In 1969, the tenth and final year of the independent ten-team AFL, a four-team playoff was held, with the second-place teams in each division traveling to play the winner of the other division in what were called the "Interdivisional" playoffs.  These playoffs were not, and are not considered to have been, "wildcard" playoffs since the runners-up in both divisions qualified, rather than the two best non-division winners. (Had the 1969 playoffs been true wildcard playoffs, the Western's third-place team, San Diego (8–6–0), would have qualified while the Eastern's runner-up, Houston (6–6–2), would not have.) The 1969 AFL playoffs were only the second time a U.S. major professional football league allowed teams other than the first place teams (including ties) to compete in post-season playoffs (the first was the seven-team All-America Football Conference's 1949 four-team playoff).

Prior to the advent of the Super Bowl for the 1966 season, the AFL went to great lengths to avoid scheduling its playoffs head-to-head with the NFL.  In 1960, the NFL's game was held on Monday, December 26; the AFL had that week off, and played its title contest on Sunday, January 1, as the college bowl games were played on Monday.
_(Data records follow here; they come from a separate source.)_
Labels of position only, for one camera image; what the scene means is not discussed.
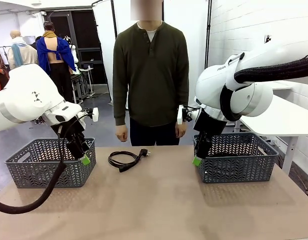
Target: gray plastic basket
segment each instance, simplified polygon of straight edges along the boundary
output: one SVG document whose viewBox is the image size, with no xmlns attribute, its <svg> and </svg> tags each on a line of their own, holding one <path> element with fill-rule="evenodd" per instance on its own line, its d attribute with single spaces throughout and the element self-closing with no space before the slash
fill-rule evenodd
<svg viewBox="0 0 308 240">
<path fill-rule="evenodd" d="M 90 147 L 90 164 L 84 166 L 65 147 L 64 163 L 67 165 L 56 183 L 56 188 L 80 188 L 87 181 L 95 164 L 95 139 L 86 139 Z M 5 163 L 19 189 L 46 188 L 60 162 L 57 138 L 39 138 L 10 157 Z"/>
<path fill-rule="evenodd" d="M 275 160 L 279 156 L 274 148 L 251 132 L 214 136 L 208 155 L 214 156 L 221 153 L 236 156 L 203 159 L 198 166 L 198 171 L 204 183 L 269 181 Z"/>
</svg>

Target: beige sweater
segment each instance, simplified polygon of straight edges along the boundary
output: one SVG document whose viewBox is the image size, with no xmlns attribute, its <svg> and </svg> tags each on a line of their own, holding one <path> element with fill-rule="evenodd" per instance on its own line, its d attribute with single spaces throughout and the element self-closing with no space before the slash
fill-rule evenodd
<svg viewBox="0 0 308 240">
<path fill-rule="evenodd" d="M 22 56 L 24 65 L 39 63 L 38 52 L 32 46 L 27 45 L 27 46 L 20 47 L 19 51 L 20 51 L 20 55 Z M 13 51 L 11 48 L 8 50 L 8 63 L 9 63 L 10 69 L 14 69 L 16 67 L 14 56 L 13 56 Z"/>
</svg>

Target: hand
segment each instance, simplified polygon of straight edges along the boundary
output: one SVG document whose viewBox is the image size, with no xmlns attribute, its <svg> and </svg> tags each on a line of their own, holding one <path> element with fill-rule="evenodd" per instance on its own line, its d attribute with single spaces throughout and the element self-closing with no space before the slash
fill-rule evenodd
<svg viewBox="0 0 308 240">
<path fill-rule="evenodd" d="M 116 126 L 116 137 L 125 143 L 128 140 L 128 128 L 126 125 Z"/>
<path fill-rule="evenodd" d="M 186 122 L 183 122 L 182 125 L 178 125 L 178 123 L 176 123 L 175 125 L 175 133 L 176 133 L 176 137 L 178 139 L 180 139 L 181 137 L 183 137 L 186 133 L 186 129 L 188 128 L 188 125 L 186 124 Z"/>
</svg>

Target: white undershirt
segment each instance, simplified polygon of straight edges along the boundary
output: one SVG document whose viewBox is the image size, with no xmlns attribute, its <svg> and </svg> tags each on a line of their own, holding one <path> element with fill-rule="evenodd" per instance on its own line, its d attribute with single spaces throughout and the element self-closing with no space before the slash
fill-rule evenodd
<svg viewBox="0 0 308 240">
<path fill-rule="evenodd" d="M 140 28 L 140 29 L 144 29 L 144 28 L 141 28 L 141 26 L 139 25 L 139 22 L 137 22 L 137 26 Z M 153 41 L 153 38 L 155 36 L 155 33 L 156 33 L 157 30 L 154 30 L 154 31 L 146 31 L 147 32 L 147 35 L 148 35 L 148 38 L 150 40 L 150 42 Z"/>
</svg>

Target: white robotic arm
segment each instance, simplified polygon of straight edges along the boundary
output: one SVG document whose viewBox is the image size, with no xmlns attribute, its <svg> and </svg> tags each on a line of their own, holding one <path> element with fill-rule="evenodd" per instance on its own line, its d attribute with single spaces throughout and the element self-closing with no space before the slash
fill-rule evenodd
<svg viewBox="0 0 308 240">
<path fill-rule="evenodd" d="M 69 141 L 67 147 L 77 159 L 88 150 L 83 131 L 86 124 L 80 117 L 92 116 L 98 120 L 98 109 L 86 109 L 66 102 L 50 77 L 36 64 L 23 65 L 9 73 L 10 80 L 0 91 L 0 131 L 34 120 L 40 116 L 61 137 Z M 64 136 L 70 125 L 76 122 Z"/>
<path fill-rule="evenodd" d="M 199 110 L 180 106 L 177 121 L 195 120 L 199 131 L 197 157 L 205 158 L 212 137 L 227 121 L 265 112 L 273 90 L 263 82 L 286 80 L 308 84 L 308 39 L 271 41 L 262 47 L 232 55 L 224 65 L 211 66 L 200 75 L 195 90 Z"/>
</svg>

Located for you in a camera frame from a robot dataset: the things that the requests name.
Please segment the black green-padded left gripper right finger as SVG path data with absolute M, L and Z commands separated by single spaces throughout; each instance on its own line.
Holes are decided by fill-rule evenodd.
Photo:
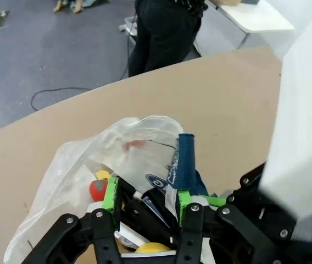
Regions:
M 240 210 L 212 210 L 176 193 L 180 237 L 175 263 L 279 263 L 280 248 Z

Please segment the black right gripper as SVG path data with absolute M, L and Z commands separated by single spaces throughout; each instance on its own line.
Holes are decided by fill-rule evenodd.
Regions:
M 198 196 L 198 203 L 209 206 L 212 210 L 223 207 L 223 212 L 230 212 L 230 206 L 244 214 L 267 237 L 273 240 L 289 241 L 294 231 L 296 220 L 282 207 L 274 203 L 258 190 L 265 162 L 252 169 L 240 180 L 240 188 L 229 192 L 227 198 Z

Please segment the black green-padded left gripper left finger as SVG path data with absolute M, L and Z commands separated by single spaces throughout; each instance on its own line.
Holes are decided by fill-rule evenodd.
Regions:
M 120 192 L 119 178 L 111 178 L 101 206 L 82 218 L 61 215 L 23 263 L 75 263 L 90 245 L 98 263 L 122 263 L 114 235 L 120 223 Z

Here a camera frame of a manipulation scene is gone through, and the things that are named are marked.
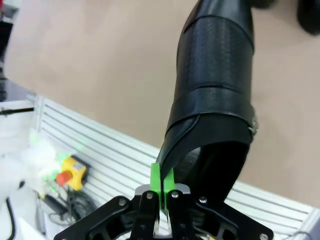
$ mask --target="white slatted wall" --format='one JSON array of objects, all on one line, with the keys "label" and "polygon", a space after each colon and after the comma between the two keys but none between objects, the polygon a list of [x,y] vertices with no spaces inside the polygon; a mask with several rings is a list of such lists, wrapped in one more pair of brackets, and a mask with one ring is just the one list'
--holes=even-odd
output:
[{"label": "white slatted wall", "polygon": [[[137,186],[149,183],[157,148],[42,97],[36,101],[34,124],[39,132],[65,150],[76,152],[91,166],[84,191],[98,205],[117,195],[131,199]],[[305,229],[311,216],[319,214],[310,206],[241,182],[233,186],[225,202],[271,228],[280,239]],[[161,220],[159,231],[167,232],[165,220]]]}]

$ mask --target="black plastic part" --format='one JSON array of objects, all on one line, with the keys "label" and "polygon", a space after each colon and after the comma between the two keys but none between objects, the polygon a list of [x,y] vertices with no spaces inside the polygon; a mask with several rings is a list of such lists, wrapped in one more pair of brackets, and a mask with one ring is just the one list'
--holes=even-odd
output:
[{"label": "black plastic part", "polygon": [[130,240],[151,240],[155,232],[155,222],[159,225],[159,196],[154,191],[141,195],[139,209],[131,230]]},{"label": "black plastic part", "polygon": [[188,211],[184,194],[179,190],[166,195],[167,210],[170,217],[172,238],[175,240],[196,240],[196,232]]},{"label": "black plastic part", "polygon": [[270,8],[277,0],[248,0],[252,7],[257,9],[268,9]]},{"label": "black plastic part", "polygon": [[58,233],[54,240],[115,240],[131,231],[141,196],[116,196],[96,211]]},{"label": "black plastic part", "polygon": [[299,0],[297,19],[301,27],[311,35],[320,34],[320,1]]},{"label": "black plastic part", "polygon": [[157,162],[161,180],[223,202],[236,181],[253,140],[251,106],[254,32],[245,0],[199,0],[180,36],[170,118]]},{"label": "black plastic part", "polygon": [[[199,197],[179,190],[167,194],[172,237],[163,239],[195,240],[197,235],[208,234],[224,240],[254,240],[261,234],[273,239],[272,230],[248,216],[207,196],[202,196],[205,201],[200,202]],[[136,195],[131,201],[117,196],[57,234],[54,240],[115,240],[129,231],[130,240],[153,240],[159,210],[159,196],[154,191]]]}]

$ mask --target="slatwall panel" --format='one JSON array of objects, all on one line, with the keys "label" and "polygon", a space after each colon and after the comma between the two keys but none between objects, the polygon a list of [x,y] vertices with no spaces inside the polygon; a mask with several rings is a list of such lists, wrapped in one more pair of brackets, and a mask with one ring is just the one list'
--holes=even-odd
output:
[{"label": "slatwall panel", "polygon": [[[97,204],[102,205],[117,195],[130,199],[136,187],[149,183],[150,165],[159,153],[157,148],[51,100],[41,98],[36,105],[38,131],[91,166],[84,191]],[[310,206],[241,182],[233,186],[225,202],[271,228],[280,239],[298,231],[314,211]],[[159,232],[167,232],[163,216]]]}]

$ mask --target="red button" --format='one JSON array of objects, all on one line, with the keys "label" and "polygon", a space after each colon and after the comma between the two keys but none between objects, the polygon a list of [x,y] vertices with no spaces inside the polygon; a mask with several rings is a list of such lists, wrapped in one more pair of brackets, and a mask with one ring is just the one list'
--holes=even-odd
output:
[{"label": "red button", "polygon": [[72,179],[72,174],[69,171],[58,173],[55,177],[56,183],[60,186],[64,186],[70,179]]}]

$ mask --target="black robotic arm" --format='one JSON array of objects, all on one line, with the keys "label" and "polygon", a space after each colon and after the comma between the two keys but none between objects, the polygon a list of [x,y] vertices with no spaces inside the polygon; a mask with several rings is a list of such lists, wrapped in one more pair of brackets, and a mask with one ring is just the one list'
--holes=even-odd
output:
[{"label": "black robotic arm", "polygon": [[273,232],[224,203],[257,131],[251,106],[254,33],[247,0],[199,0],[182,30],[164,143],[150,185],[116,196],[54,240],[272,240]]}]
In 1961 and 1962, the AFL played its game during the off-week between the end of the NFL's regular season and its title game (thus resulting in the AFL holding championship games on December 24, 1961, and December 23, 1962, a week before the NFL's games of December 31, 1961, and December 30, 1962).  In 1963, the AFL held its Eastern Division tiebreaker playoff on Saturday, December 28, 1963, thereby avoiding the NFL championship game that Sunday (the AFL championship game was held on January 5).  In 1964, pro football had a championship weekend, with the AFL's title game held on Saturday, December 26, and the NFL championship on Sunday.  For 1965, the AFL tried to return to the practice of playing its game on a Sunday during the off-week between the NFL playoff, slating its championship contest for December 26, while the NFL's game was not held until January 2, 1966; the Colts and Packers required a Western Conference tiebreaker on the December 26, date --- and since that game went to overtime, the TV audience for the Bills–Chargers title game in San Diego was diminished considerably.  Even in 1966, the AFL originally scheduled its championship game for the off-week, planning to hold its playoff on Monday, December 26, six days before the NFL title game on January 1.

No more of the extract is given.